YOUR ASSIGNMENT — Please reproduce the full set of data below exactly.
--- DATA PROVIDED ---
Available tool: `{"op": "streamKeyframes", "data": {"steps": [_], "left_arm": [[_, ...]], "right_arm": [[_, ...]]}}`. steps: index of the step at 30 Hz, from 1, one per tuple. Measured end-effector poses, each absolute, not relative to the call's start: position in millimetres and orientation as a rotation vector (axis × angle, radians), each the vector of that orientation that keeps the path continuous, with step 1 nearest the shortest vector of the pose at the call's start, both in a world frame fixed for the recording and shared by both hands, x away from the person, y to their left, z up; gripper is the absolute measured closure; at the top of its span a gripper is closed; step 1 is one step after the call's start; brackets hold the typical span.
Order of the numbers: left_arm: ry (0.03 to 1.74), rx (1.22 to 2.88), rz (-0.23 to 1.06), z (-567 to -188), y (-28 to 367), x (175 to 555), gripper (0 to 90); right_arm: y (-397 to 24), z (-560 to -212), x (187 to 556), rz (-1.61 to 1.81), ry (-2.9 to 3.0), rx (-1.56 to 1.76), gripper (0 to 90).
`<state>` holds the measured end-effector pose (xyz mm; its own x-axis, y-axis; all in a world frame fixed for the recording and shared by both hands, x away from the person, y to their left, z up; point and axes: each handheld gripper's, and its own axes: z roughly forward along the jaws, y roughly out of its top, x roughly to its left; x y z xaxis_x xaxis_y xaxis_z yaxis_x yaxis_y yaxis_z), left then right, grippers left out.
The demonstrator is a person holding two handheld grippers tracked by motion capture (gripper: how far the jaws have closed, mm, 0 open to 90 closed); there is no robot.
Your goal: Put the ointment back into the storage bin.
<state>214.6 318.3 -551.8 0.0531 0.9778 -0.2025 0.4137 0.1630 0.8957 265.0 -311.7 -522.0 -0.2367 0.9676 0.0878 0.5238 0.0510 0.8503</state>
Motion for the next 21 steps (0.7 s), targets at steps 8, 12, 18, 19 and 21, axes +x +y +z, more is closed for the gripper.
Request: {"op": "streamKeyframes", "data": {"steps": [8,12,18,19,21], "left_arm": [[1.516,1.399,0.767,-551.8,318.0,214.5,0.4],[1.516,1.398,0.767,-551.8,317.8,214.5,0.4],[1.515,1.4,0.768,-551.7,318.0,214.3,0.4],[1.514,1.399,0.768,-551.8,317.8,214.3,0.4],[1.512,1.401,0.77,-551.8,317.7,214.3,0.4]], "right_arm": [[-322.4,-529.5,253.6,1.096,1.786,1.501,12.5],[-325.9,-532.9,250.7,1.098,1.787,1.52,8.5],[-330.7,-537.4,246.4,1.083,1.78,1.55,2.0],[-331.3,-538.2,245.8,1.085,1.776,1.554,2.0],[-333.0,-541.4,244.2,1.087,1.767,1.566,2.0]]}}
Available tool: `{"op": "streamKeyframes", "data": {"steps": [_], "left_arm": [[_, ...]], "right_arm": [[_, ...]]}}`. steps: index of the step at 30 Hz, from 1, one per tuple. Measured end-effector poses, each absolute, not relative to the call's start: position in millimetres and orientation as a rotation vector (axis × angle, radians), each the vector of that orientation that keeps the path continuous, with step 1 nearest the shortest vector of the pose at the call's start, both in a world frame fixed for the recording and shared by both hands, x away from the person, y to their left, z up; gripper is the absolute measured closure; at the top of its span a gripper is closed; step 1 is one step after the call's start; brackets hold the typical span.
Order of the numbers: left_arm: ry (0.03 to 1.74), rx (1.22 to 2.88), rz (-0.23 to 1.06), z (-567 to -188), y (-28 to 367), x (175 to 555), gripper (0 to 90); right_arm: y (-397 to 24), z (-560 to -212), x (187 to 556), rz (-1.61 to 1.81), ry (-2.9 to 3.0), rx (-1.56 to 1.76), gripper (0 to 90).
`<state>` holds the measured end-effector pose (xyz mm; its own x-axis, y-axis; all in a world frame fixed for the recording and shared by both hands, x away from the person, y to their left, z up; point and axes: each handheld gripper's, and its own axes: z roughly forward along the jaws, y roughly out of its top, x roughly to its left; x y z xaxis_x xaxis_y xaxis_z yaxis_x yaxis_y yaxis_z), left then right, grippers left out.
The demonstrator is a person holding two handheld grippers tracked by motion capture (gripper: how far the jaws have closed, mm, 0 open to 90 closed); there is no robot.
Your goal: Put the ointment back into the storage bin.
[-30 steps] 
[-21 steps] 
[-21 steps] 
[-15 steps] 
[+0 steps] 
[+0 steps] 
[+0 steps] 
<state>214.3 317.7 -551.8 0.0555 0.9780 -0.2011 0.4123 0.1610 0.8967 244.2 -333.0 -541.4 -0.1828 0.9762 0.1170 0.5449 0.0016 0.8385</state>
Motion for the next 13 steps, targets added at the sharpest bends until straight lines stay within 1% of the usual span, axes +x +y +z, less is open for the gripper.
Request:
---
ANSWER —
Available tool: `{"op": "streamKeyframes", "data": {"steps": [_], "left_arm": [[_, ...]], "right_arm": [[_, ...]]}}`. steps: index of the step at 30 Hz, from 1, one per tuple. Measured end-effector poses, each absolute, not relative to the call's start: position in millimetres and orientation as a rotation vector (axis × angle, radians), each the vector of that orientation that keeps the path continuous, with step 1 nearest the shortest vector of the pose at the call's start, both in a world frame fixed for the recording and shared by both hands, x away from the person, y to their left, z up; gripper is the absolute measured closure; at the top of its span a gripper is closed; step 1 is one step after the call's start; brackets hold the typical span.
Order of the numbers: left_arm: ry (0.03 to 1.74), rx (1.22 to 2.88), rz (-0.23 to 1.06), z (-567 to -188), y (-28 to 367), x (175 to 555), gripper (0 to 90); right_arm: y (-397 to 24), z (-560 to -212), x (187 to 556), rz (-1.61 to 1.81), ry (-2.9 to 3.0), rx (-1.56 to 1.76), gripper (0 to 90).
`<state>` holds the measured end-effector pose (xyz mm; its own x-axis, y-axis; all in a world frame fixed for the recording and shared by both hands, x away from the person, y to their left, z up; point and axes: each handheld gripper's, and its own axes: z roughly forward along the jaws, y roughly out of its top, x roughly to its left; x y z xaxis_x xaxis_y xaxis_z yaxis_x yaxis_y yaxis_z), left then right, grippers left out.
The demonstrator is a person holding two handheld grippers tracked by motion capture (gripper: how far the jaws have closed, mm, 0 open to 90 closed); there is no robot.
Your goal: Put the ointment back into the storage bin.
<state>214.6 318.3 -551.8 0.0531 0.9778 -0.2025 0.4137 0.1630 0.8957 265.0 -311.7 -522.0 -0.2367 0.9676 0.0878 0.5238 0.0510 0.8503</state>
Motion for the next 21 steps (0.7 s), targets at steps 8, 12, 18, 19 and 21, axes +x +y +z, more is closed for the gripper.
Request: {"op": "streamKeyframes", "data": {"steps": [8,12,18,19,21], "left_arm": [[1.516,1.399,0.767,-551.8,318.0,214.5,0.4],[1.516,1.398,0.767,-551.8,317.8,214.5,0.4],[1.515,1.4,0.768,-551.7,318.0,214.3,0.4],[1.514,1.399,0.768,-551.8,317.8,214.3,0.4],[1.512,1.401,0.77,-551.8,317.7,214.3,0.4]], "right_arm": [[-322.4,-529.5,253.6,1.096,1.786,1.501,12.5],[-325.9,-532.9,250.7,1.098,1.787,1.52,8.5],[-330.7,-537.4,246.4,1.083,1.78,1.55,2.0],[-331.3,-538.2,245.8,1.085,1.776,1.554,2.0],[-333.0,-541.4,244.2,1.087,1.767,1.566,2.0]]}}
Available tool: `{"op": "streamKeyframes", "data": {"steps": [_], "left_arm": [[_, ...]], "right_arm": [[_, ...]]}}`. steps: index of the step at 30 Hz, from 1, one per tuple. Measured end-effector poses, each absolute, not relative to the call's start: position in millimetres and orientation as a rotation vector (axis × angle, radians), each the vector of that orientation that keeps the path continuous, with step 1 nearest the shortest vector of the pose at the call's start, both in a world frame fixed for the recording and shared by both hands, x away from the person, y to their left, z up; gripper is the absolute measured closure; at the top of its span a gripper is closed; step 1 is one step after the call's start; brackets hold the typical span.
Order of the numbers: left_arm: ry (0.03 to 1.74), rx (1.22 to 2.88), rz (-0.23 to 1.06), z (-567 to -188), y (-28 to 367), x (175 to 555), gripper (0 to 90); right_arm: y (-397 to 24), z (-560 to -212), x (187 to 556), rz (-1.61 to 1.81), ry (-2.9 to 3.0), rx (-1.56 to 1.76), gripper (0 to 90).
`<state>` holds the measured end-effector pose (xyz mm; its own x-axis, y-axis; all in a world frame fixed for the recording and shared by both hands, x away from the person, y to their left, z up; point and axes: each handheld gripper's, and its own axes: z roughly forward along the jaws, y roughly out of its top, x roughly to its left; x y z xaxis_x xaxis_y xaxis_z yaxis_x yaxis_y yaxis_z), left then right, grippers left out.
The demonstrator is a person holding two handheld grippers tracked by motion capture (gripper: how far the jaws have closed, mm, 0 open to 90 closed); there is no robot.
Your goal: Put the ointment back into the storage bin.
[-30 steps] 
[-21 steps] 
[-21 steps] 
[-15 steps] 
[+0 steps] 
[+0 steps] 
[+0 steps] 
<state>214.3 317.7 -551.8 0.0555 0.9780 -0.2011 0.4123 0.1610 0.8967 244.2 -333.0 -541.4 -0.1828 0.9762 0.1170 0.5449 0.0016 0.8385</state>
Motion for the next 13 steps, targets added at the sharpest bends until straight lines stay within 1% of the usual span, axes +x +y +z, less is open for the gripper.
Request:

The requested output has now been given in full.